The material below holds pictures, which are to be left out; copy exactly the lines from the one with "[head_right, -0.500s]" through the one with "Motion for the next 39".

::::::::::

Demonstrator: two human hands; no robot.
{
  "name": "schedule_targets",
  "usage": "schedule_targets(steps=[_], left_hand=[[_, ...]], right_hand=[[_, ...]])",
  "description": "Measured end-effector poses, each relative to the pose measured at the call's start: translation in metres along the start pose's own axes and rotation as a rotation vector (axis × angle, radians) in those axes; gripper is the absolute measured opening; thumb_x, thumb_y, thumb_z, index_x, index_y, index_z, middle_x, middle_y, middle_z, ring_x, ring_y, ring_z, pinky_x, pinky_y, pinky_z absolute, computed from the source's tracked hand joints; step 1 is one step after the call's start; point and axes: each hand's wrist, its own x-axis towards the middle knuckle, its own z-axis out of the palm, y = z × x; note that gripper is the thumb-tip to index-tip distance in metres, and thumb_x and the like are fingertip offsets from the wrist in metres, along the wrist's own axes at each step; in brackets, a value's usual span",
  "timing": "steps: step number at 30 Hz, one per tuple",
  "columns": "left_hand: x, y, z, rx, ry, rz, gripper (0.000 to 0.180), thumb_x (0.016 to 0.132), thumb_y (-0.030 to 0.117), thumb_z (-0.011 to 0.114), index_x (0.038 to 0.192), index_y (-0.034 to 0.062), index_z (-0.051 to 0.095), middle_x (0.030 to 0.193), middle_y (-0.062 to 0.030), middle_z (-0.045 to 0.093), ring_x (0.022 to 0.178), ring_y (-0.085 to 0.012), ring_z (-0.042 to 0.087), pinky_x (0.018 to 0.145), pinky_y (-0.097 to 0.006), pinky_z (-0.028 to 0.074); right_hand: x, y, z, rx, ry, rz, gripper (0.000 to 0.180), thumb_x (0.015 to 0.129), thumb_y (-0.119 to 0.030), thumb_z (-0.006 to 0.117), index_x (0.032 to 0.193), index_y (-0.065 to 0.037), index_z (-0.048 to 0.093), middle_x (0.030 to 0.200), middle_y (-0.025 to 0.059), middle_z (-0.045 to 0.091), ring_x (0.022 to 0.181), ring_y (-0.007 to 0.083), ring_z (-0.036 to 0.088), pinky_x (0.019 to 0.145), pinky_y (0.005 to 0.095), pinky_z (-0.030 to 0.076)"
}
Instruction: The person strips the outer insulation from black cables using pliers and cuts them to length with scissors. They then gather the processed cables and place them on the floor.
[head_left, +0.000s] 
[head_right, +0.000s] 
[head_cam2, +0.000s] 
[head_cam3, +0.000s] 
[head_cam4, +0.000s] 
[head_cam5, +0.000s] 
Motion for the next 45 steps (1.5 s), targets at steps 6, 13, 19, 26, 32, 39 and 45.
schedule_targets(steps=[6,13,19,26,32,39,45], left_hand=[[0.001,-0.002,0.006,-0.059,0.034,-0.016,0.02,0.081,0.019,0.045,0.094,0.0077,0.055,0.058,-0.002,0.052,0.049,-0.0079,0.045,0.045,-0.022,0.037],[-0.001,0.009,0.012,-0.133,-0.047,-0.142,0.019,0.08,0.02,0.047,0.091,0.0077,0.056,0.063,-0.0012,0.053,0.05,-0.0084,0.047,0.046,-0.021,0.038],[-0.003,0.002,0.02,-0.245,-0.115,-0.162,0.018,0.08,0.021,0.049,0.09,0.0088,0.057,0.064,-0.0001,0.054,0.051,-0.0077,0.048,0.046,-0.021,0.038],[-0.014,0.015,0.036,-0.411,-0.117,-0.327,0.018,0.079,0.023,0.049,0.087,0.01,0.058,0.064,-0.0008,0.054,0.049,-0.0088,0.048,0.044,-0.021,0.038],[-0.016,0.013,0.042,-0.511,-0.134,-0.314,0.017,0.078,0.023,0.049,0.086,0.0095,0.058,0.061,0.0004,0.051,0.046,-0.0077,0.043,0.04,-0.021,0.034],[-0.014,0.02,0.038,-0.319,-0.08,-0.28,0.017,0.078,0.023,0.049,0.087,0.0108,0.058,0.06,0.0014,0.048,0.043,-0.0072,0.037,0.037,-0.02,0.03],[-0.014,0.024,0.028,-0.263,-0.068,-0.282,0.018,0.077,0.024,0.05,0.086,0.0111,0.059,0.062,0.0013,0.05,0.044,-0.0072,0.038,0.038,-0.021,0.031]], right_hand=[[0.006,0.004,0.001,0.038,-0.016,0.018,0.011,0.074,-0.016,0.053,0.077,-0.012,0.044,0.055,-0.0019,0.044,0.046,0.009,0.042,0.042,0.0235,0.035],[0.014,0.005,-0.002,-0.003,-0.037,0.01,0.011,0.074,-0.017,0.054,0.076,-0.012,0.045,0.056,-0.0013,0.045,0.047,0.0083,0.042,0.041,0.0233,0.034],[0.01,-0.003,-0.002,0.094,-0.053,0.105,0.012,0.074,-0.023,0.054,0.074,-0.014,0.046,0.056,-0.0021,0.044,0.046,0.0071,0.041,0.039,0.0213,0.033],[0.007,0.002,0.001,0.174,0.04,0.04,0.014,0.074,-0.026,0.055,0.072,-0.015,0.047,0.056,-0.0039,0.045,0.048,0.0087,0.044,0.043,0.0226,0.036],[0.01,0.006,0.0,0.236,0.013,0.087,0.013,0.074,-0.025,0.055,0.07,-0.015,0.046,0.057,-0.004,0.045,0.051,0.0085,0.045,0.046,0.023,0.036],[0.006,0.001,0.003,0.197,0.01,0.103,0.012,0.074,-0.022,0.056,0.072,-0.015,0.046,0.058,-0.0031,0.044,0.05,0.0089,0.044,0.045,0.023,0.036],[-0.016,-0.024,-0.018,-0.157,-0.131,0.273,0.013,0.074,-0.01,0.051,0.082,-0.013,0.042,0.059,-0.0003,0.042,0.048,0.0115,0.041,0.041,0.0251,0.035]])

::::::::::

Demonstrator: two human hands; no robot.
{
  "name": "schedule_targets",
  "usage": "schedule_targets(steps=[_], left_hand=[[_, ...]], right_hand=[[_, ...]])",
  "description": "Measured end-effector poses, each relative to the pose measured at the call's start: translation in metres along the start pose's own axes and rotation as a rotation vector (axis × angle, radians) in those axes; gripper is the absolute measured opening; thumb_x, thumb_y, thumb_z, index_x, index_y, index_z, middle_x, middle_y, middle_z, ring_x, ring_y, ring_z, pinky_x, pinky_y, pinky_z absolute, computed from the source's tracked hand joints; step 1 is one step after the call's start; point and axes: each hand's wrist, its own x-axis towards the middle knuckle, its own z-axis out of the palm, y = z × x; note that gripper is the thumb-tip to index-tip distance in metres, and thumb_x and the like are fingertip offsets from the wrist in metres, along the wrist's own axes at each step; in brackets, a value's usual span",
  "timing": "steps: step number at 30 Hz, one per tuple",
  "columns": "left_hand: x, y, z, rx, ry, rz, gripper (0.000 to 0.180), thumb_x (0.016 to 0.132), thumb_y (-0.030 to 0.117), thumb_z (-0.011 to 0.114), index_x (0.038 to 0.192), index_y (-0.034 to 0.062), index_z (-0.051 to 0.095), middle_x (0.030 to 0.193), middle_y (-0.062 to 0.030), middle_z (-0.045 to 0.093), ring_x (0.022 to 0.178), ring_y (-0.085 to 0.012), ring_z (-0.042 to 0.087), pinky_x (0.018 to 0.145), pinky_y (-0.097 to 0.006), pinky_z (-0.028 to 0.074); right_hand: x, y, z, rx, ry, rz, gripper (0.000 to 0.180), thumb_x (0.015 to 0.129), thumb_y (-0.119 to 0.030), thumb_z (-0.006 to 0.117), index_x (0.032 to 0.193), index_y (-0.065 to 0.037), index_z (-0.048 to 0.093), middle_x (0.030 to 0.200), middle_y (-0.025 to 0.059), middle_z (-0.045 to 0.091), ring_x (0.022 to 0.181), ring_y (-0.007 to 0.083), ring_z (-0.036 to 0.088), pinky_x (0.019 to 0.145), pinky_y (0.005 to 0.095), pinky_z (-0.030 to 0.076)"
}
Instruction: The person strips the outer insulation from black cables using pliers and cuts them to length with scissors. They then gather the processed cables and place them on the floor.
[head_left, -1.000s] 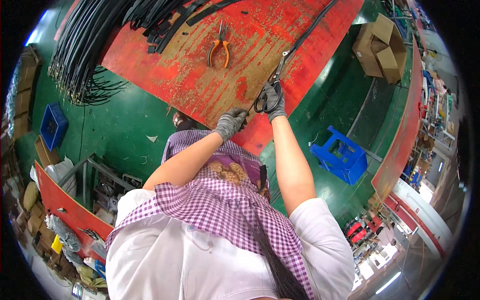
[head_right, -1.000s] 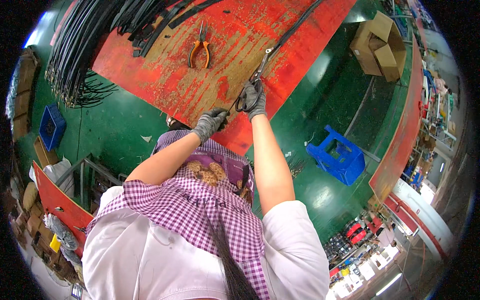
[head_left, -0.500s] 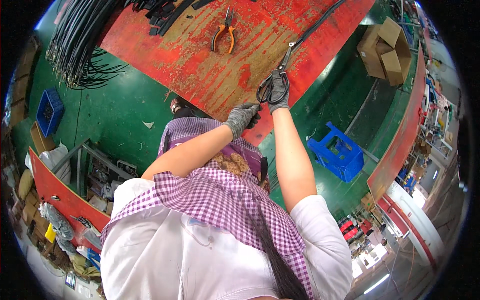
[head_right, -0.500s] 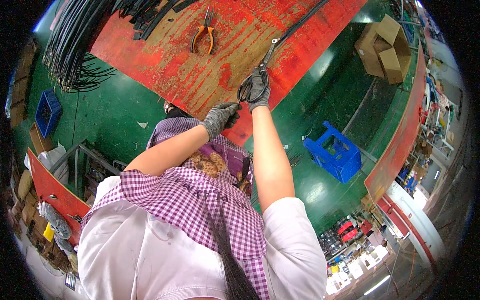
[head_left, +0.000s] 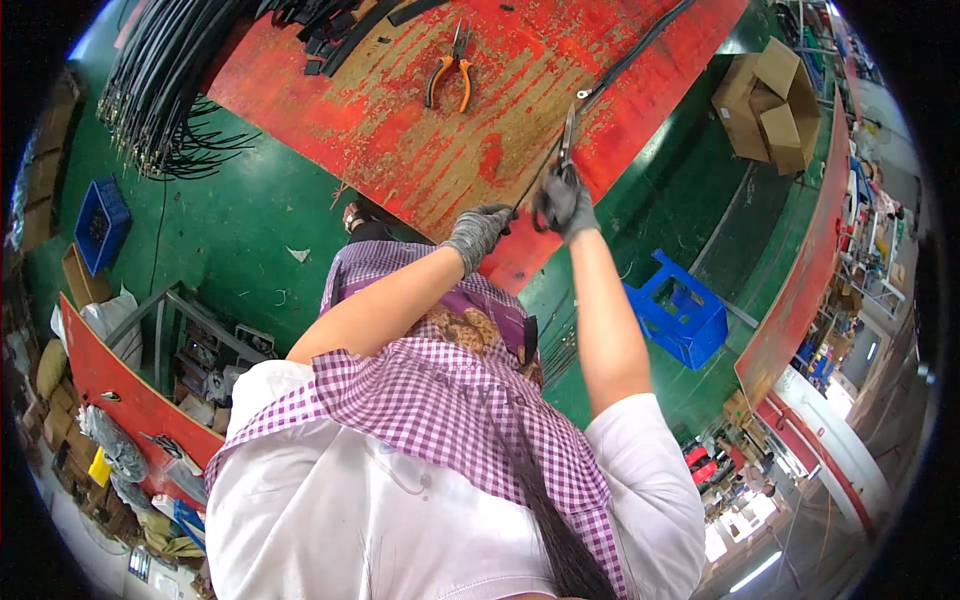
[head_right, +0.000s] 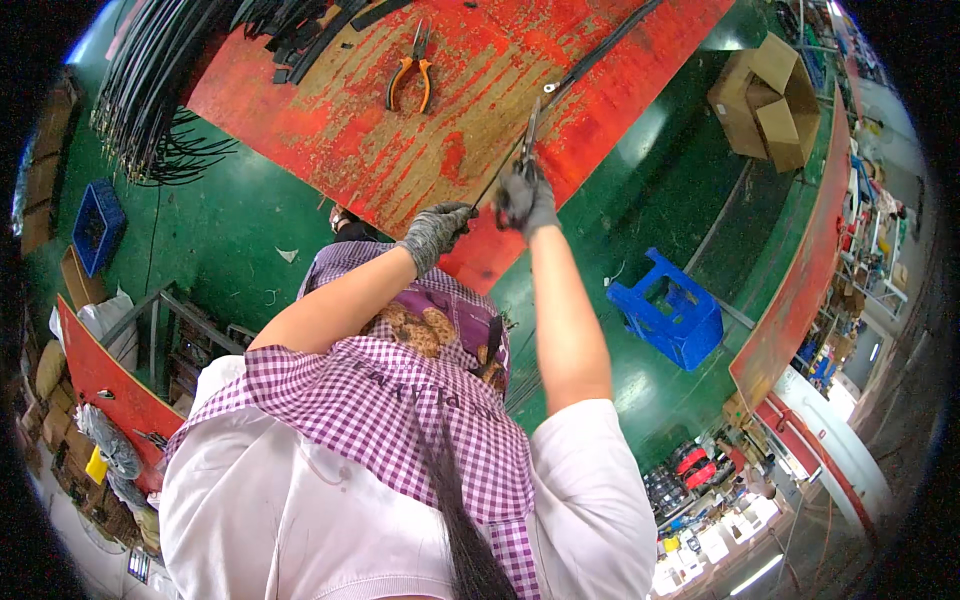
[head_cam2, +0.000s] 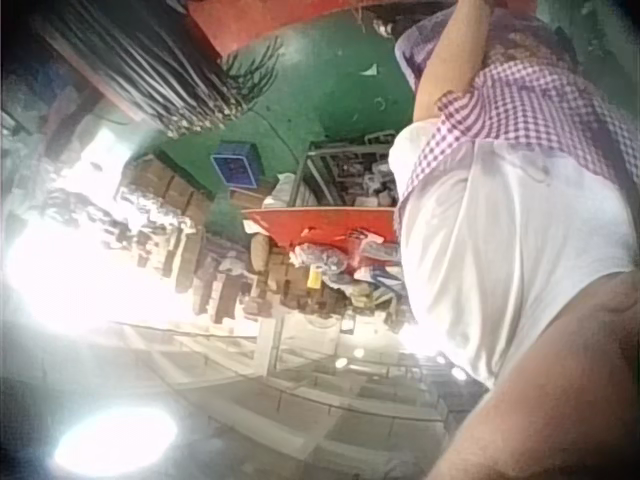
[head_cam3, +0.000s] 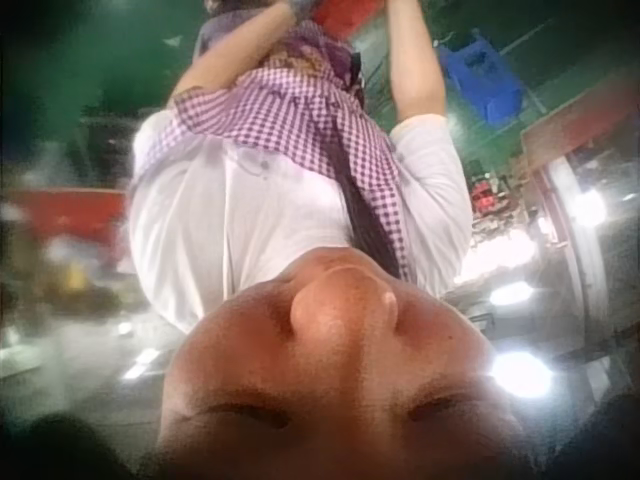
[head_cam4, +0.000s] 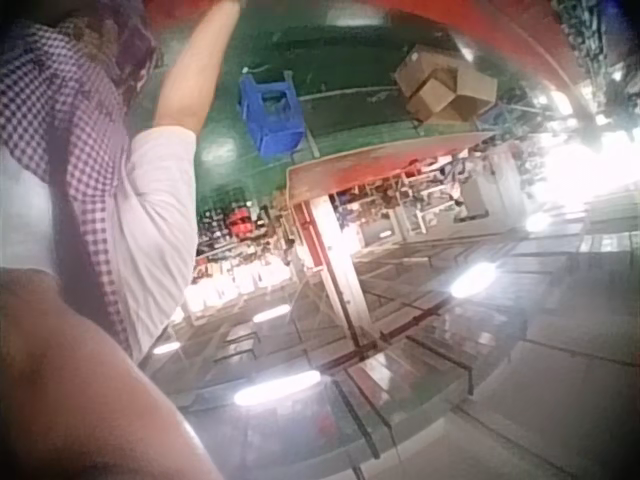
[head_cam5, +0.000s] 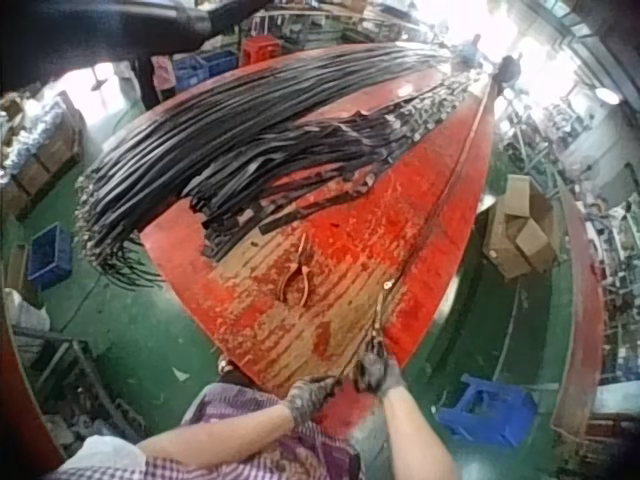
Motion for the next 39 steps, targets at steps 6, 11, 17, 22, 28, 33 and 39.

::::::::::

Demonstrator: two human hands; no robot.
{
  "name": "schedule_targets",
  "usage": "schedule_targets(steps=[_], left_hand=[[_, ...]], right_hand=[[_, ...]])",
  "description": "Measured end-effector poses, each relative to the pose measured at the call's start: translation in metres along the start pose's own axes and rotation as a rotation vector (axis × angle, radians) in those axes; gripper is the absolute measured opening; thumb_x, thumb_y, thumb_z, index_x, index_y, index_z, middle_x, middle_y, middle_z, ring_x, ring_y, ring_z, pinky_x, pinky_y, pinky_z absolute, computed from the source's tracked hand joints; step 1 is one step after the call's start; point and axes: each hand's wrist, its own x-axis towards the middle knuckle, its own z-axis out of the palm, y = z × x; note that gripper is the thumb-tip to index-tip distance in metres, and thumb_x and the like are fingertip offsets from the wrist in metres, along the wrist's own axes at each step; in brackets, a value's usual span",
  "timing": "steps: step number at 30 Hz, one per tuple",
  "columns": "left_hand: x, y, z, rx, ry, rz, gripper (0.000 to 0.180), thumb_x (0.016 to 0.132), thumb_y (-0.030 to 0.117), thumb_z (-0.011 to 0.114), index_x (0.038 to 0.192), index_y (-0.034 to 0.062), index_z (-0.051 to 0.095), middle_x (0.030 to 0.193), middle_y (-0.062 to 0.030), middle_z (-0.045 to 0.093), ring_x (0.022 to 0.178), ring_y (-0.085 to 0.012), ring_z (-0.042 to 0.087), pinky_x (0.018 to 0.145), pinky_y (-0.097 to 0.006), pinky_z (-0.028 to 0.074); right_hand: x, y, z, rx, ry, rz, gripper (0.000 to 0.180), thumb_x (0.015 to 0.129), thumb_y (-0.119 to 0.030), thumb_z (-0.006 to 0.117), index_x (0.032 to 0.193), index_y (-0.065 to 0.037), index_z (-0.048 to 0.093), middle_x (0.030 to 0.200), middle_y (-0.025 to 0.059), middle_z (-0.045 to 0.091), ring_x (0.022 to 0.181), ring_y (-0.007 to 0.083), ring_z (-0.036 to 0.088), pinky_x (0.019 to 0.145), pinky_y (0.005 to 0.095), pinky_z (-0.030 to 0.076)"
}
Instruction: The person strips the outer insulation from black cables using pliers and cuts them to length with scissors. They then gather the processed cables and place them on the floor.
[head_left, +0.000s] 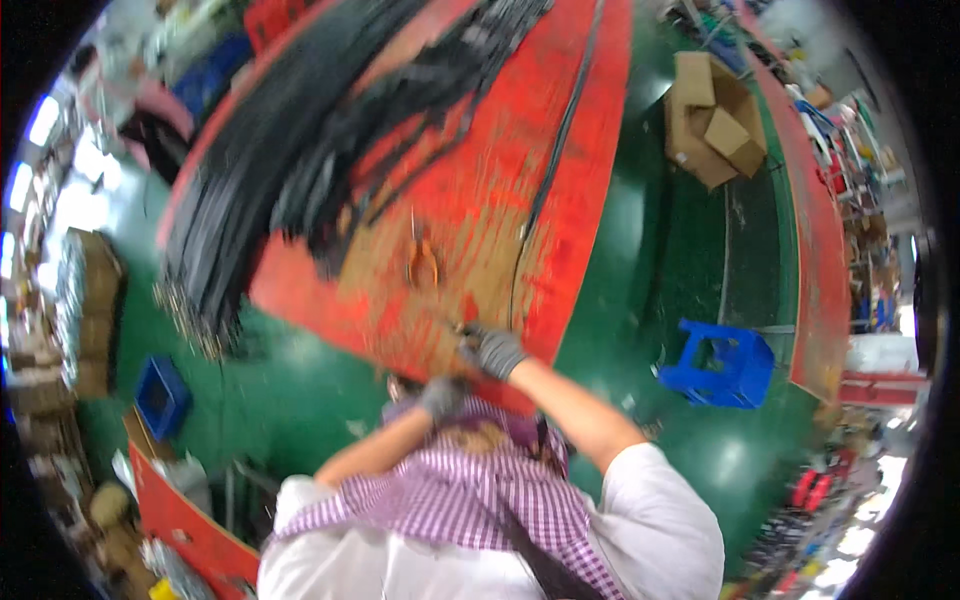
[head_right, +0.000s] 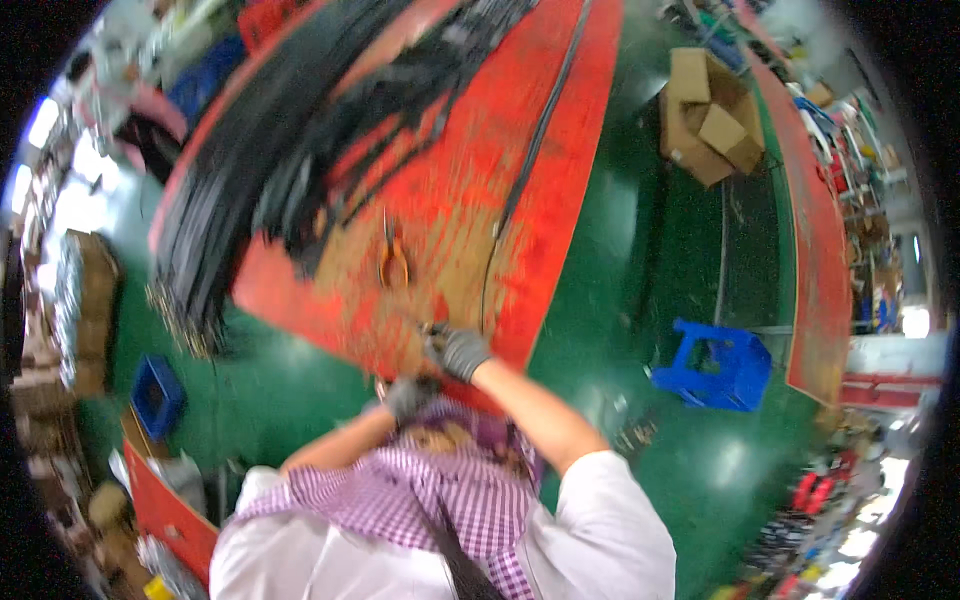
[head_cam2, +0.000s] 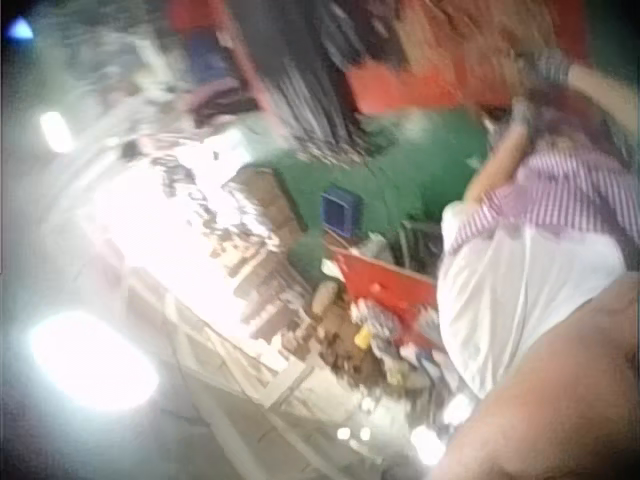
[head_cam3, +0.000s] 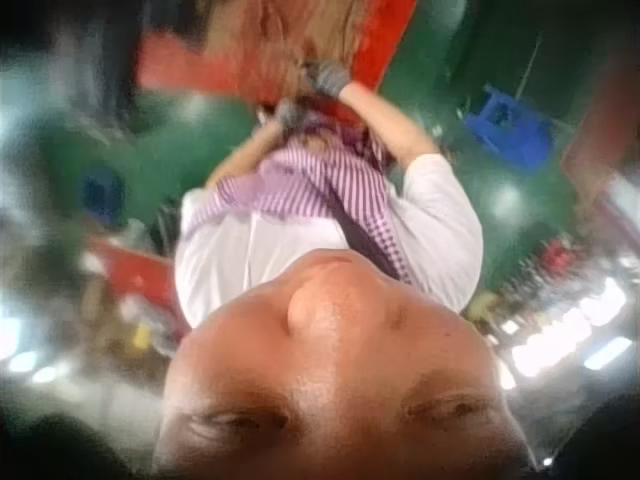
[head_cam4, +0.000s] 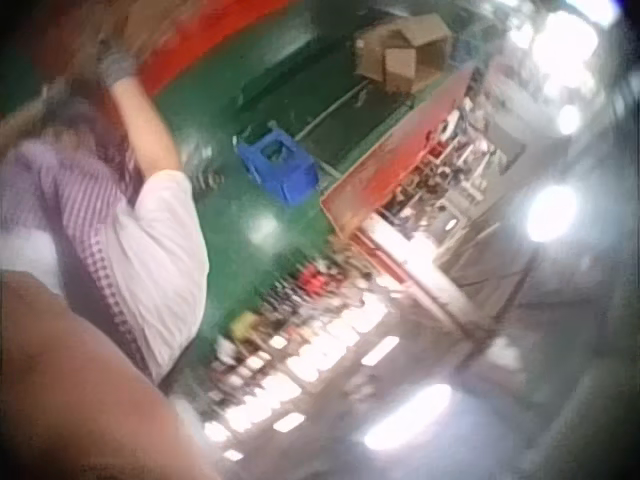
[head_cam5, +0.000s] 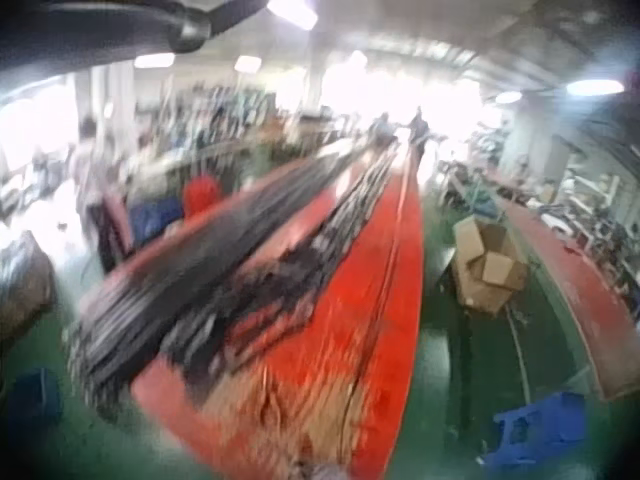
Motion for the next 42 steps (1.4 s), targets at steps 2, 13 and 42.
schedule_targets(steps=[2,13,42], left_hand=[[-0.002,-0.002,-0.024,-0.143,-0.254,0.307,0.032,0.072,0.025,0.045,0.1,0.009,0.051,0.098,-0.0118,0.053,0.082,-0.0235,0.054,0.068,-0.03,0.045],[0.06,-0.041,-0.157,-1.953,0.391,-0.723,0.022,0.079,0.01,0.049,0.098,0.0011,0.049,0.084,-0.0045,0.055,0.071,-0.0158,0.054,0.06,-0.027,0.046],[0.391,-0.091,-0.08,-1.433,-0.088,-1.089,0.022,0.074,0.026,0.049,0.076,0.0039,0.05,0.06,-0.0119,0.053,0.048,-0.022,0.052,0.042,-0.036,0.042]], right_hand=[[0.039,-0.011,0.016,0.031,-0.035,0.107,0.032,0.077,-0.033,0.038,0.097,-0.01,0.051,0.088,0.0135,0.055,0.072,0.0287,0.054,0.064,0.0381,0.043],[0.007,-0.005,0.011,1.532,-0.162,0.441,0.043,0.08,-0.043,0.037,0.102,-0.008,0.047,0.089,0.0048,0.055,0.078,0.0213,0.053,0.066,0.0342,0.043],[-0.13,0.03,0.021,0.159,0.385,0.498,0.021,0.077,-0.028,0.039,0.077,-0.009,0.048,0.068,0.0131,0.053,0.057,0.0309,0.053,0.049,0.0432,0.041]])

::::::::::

__Problem solution__.
[head_right, -0.500s] 
[head_left, +0.000s] 
[head_right, +0.000s] 
[head_cam2, +0.000s] 
[head_cam3, +0.000s] 
[head_cam4, +0.000s] 
[head_cam5, +0.000s] 
Motion for the next 39 steps, targets at steps 6, 11, 17, 22, 28, 33 and 39.

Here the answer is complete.